[PROBLEM REQUIREMENTS] Starting with the line with "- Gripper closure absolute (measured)" in the entries below and going on through the line with "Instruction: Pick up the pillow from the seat", output every line exactly and nothing more. No pictures.

[Dataset excerpts]
- - - - - - -
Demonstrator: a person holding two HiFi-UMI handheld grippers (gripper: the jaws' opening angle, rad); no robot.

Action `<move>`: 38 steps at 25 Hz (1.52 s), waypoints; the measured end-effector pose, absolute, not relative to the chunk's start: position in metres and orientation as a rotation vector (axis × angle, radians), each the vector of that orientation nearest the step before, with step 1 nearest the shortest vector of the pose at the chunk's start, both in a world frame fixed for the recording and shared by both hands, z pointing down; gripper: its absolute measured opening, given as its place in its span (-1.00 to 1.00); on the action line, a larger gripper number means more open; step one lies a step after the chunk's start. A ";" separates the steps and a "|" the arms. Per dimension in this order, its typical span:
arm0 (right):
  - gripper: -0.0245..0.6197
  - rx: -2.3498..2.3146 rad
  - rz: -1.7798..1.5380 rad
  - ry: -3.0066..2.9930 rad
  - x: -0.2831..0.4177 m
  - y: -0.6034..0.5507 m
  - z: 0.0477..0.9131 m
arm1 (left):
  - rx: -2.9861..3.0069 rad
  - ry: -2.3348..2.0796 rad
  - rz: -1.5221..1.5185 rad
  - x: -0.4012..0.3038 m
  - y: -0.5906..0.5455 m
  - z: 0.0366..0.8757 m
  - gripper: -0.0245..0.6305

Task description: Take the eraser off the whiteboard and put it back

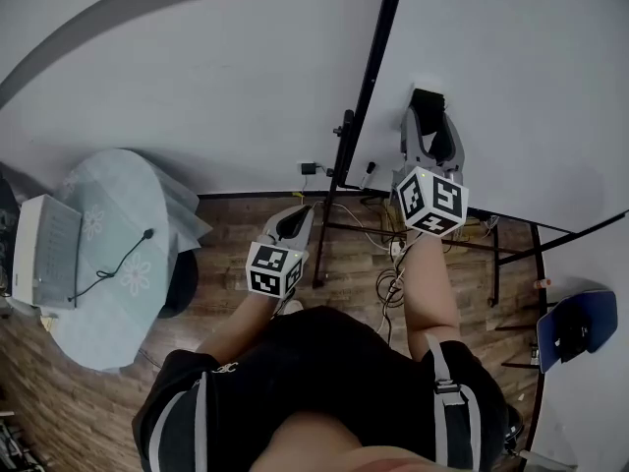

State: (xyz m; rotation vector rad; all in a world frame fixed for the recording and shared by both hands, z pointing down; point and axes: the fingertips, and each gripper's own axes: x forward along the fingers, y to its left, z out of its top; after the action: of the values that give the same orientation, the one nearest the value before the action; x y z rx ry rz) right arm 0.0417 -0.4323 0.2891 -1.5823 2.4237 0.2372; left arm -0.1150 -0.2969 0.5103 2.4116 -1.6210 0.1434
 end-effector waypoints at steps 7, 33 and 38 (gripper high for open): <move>-0.22 -1.609 0.253 2.391 0.071 -0.410 0.296 | 2.448 -1.544 0.157 -0.093 -0.299 0.513 -0.91; -0.90 -1.801 -0.028 2.497 0.127 -0.328 0.436 | 2.592 -1.381 0.202 -0.025 -0.321 0.503 -0.91; -0.90 -1.792 -0.056 2.502 0.123 -0.327 0.440 | 2.591 -1.404 0.197 -0.031 -0.319 0.500 -0.91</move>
State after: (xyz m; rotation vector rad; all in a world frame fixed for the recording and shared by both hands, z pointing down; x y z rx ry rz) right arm 0.1227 -0.3267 0.4405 -1.7923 2.5018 -0.0565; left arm -0.0311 -0.3193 0.5000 2.5906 -1.4040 0.1966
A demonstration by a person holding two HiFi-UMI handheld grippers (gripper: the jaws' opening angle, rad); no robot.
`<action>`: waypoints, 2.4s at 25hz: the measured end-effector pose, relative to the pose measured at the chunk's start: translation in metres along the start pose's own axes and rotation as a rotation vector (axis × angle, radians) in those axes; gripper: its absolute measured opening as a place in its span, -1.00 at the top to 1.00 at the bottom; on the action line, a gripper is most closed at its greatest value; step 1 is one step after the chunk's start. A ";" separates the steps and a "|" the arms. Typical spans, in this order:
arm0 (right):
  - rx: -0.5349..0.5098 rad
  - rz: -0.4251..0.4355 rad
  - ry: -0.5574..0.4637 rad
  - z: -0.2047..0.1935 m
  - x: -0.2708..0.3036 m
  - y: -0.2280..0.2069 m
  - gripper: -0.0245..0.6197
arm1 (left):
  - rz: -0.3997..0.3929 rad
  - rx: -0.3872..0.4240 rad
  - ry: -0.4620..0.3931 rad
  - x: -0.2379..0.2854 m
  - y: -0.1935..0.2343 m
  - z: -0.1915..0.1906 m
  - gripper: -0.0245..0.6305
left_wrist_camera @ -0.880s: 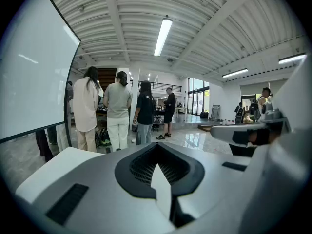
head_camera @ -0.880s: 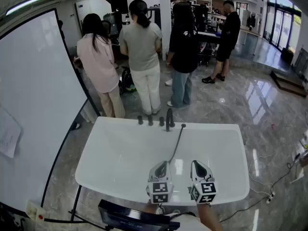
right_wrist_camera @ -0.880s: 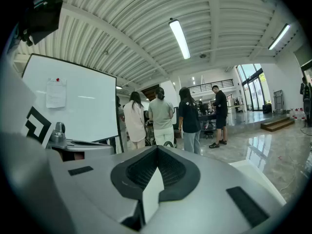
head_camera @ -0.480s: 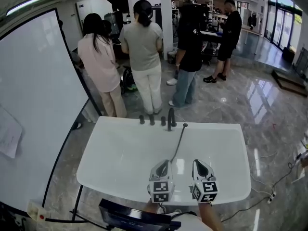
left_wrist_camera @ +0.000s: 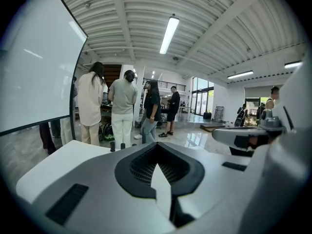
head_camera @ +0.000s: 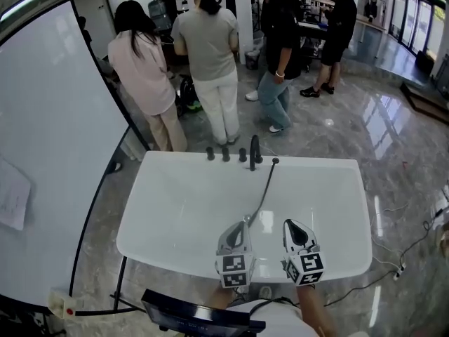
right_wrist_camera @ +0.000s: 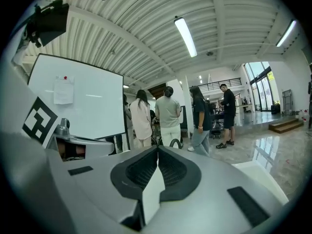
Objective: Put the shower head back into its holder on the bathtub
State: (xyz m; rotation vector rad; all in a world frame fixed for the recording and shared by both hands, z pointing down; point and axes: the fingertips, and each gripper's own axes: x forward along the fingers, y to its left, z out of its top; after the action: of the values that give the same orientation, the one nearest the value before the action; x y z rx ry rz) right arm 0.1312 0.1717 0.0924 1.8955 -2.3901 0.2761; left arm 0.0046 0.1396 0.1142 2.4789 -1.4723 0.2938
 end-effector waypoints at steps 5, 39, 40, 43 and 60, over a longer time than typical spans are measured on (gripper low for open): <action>-0.010 0.066 0.093 -0.036 0.010 0.015 0.90 | 0.031 -0.042 0.105 -0.010 0.023 -0.045 0.92; -0.582 0.771 0.685 -0.371 0.149 -0.023 0.52 | 0.223 -0.247 0.349 0.107 0.069 -0.286 0.92; -0.610 0.784 0.692 -0.379 0.155 -0.024 0.52 | 0.234 -0.279 0.354 0.111 0.073 -0.293 0.92; -0.692 0.820 0.712 -0.407 0.173 -0.025 0.47 | 0.230 -0.379 0.363 0.124 0.082 -0.318 0.92; -1.129 1.127 0.882 -0.614 0.279 -0.004 0.38 | 0.129 -0.646 0.395 0.182 0.136 -0.419 0.92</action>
State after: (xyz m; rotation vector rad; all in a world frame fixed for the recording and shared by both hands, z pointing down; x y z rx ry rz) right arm 0.0396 0.0202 0.7433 -0.1306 -1.8901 -0.1653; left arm -0.0493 0.0539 0.5797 1.7093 -1.2969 0.2588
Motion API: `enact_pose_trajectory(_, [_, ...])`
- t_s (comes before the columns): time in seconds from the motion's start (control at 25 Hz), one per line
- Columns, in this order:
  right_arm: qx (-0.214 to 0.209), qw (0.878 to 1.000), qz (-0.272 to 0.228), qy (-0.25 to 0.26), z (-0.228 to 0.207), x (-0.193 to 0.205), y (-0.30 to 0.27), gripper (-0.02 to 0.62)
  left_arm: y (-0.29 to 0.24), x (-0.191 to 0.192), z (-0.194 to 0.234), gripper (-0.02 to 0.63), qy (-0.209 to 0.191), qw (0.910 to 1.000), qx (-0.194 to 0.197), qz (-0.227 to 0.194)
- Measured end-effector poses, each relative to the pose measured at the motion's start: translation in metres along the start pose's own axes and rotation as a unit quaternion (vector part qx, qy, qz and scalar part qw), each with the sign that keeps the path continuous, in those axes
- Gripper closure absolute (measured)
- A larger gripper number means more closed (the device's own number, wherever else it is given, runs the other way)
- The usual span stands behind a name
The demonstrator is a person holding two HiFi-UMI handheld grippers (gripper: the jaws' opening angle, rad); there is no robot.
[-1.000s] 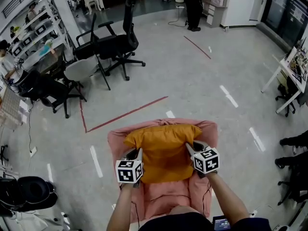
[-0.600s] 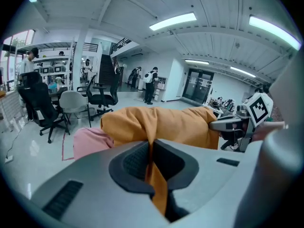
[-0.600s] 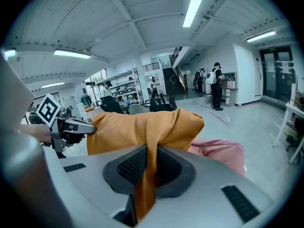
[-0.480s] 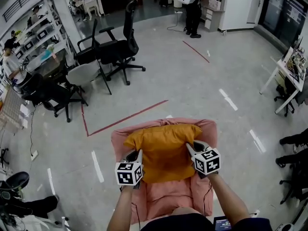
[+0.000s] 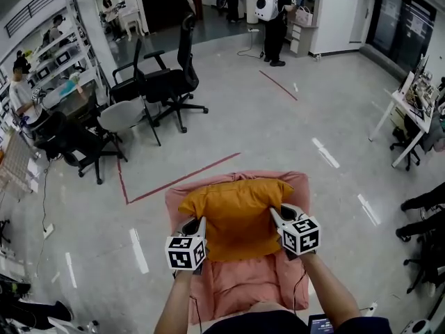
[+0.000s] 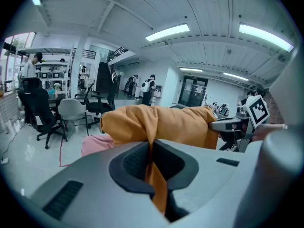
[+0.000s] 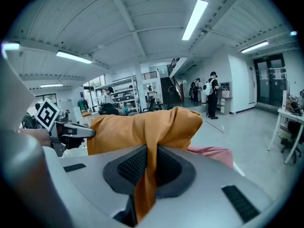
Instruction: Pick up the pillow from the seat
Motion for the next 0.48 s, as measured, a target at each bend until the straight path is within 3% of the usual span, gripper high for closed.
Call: enact_pose_trajectory(0.48, [0.023,0.999,-0.045,0.006,0.043,-0.020,0.048,0.541,0.058,-0.014,-0.008,0.583,-0.014,0.9988,0.018,-0.044])
Point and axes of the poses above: the fingertips, and each gripper's own axes: y backward along the fingers, z to its left, x out of its underside, the point moved 1 cm from there along y, backward along the fingers, and after that the axes turned 1 degree about -x, right-handed, at the moved point
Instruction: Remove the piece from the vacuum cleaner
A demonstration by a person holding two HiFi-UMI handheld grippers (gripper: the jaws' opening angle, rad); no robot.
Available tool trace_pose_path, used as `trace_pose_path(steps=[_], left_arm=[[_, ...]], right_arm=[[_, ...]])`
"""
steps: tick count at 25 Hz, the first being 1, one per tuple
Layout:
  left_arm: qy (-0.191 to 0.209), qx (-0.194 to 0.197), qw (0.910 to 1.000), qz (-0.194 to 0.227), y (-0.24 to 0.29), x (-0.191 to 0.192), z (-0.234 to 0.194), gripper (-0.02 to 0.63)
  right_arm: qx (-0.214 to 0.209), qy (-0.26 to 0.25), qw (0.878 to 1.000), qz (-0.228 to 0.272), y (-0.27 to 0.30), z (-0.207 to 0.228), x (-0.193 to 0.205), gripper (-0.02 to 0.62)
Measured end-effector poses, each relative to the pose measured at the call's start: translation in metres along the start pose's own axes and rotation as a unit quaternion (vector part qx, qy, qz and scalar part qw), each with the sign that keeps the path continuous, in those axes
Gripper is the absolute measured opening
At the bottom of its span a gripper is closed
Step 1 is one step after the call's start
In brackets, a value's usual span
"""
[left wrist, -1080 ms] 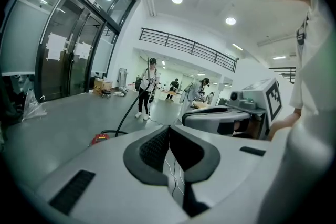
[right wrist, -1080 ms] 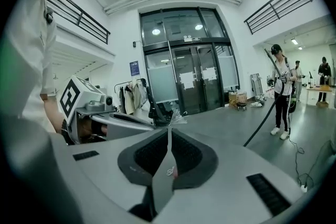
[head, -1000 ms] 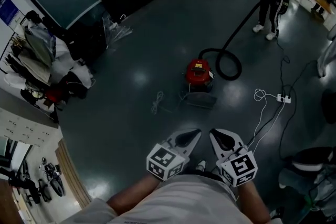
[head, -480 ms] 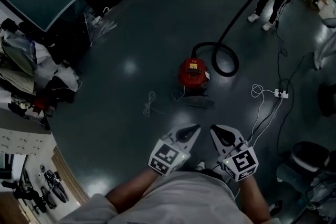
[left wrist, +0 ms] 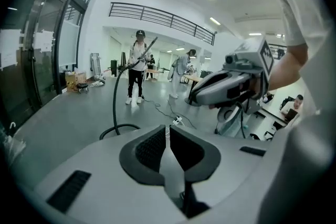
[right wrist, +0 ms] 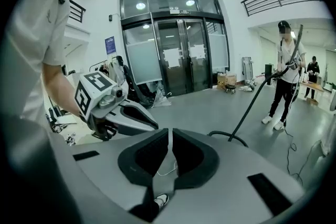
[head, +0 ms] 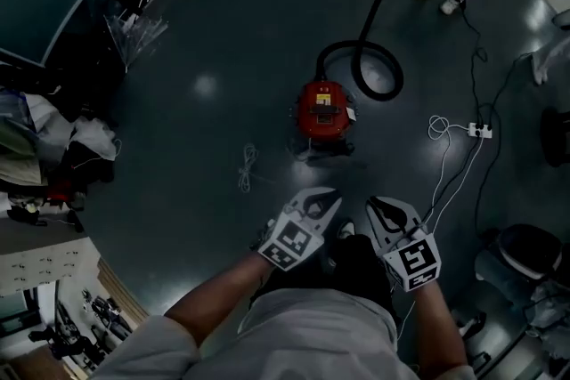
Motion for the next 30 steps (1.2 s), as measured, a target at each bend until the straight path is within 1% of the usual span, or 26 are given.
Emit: trace_pose_path(steps=[5,6,7,8,11,14,18,21,24,28,30], left_arm=[[0.009,0.009,0.9977,-0.066,0.058,0.059,-0.059,0.011],[0.012,0.011,0.9967,-0.08,0.07,0.072,-0.07,0.02],[0.014,0.013,0.9952,-0.096,0.083,0.085,-0.081,0.049],[0.016,0.015,0.9935,-0.112,0.096,0.1,-0.091,0.081],[0.029,0.019,0.9869,-0.158,0.14,0.148,-0.122,0.115],[0.038,0.026,0.9797,-0.195,0.189,0.199,-0.15,0.124],[0.043,0.031,0.9711,-0.233,0.245,0.261,-0.181,0.124],[0.053,0.041,0.9633,-0.26,0.276,0.304,-0.196,0.124],[0.072,0.057,0.9539,-0.286,0.295,0.336,-0.201,0.124],[0.091,0.087,0.9419,-0.311,0.311,0.367,-0.199,0.138],[0.097,0.093,0.9381,-0.319,0.319,0.379,-0.199,0.138]], right_arm=[[-0.001,0.011,1.0,-0.028,0.047,0.026,0.028,0.02],[-0.002,0.013,0.999,-0.035,0.058,0.032,0.036,0.02],[-0.006,0.014,0.999,-0.04,0.07,0.037,0.043,0.02],[-0.01,0.014,0.999,-0.043,0.081,0.042,0.05,0.02],[-0.031,0.002,0.999,-0.04,0.115,0.059,0.071,0.02],[-0.044,0.001,0.998,-0.036,0.144,0.075,0.096,0.02],[-0.057,0.014,0.998,-0.028,0.177,0.092,0.123,0.02],[-0.056,0.043,0.997,-0.014,0.199,0.103,0.139,0.02],[-0.052,0.074,0.996,-0.013,0.212,0.11,0.151,0.019],[-0.05,0.082,0.995,-0.018,0.223,0.115,0.163,0.02],[-0.048,0.081,0.995,-0.021,0.226,0.118,0.168,0.02]])
Point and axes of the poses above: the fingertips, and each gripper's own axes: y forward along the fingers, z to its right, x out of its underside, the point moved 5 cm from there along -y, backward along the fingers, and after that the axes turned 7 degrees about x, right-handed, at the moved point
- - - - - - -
[ANSWER FOR THE TASK]
- Gripper closure absolute (measured)
- A larger gripper number means more closed (the device's own number, wherever else it is given, runs the other way)
- The usual span stands behind a name
The demonstrator is a person holding two HiFi-UMI handheld grippers (gripper: the jaws' opening angle, rad); there is no robot.
[-1.000s] 
[-0.600s] 
[-0.600s] 
[-0.480s] 
[+0.000s] 
[+0.000s] 
[+0.000s] 
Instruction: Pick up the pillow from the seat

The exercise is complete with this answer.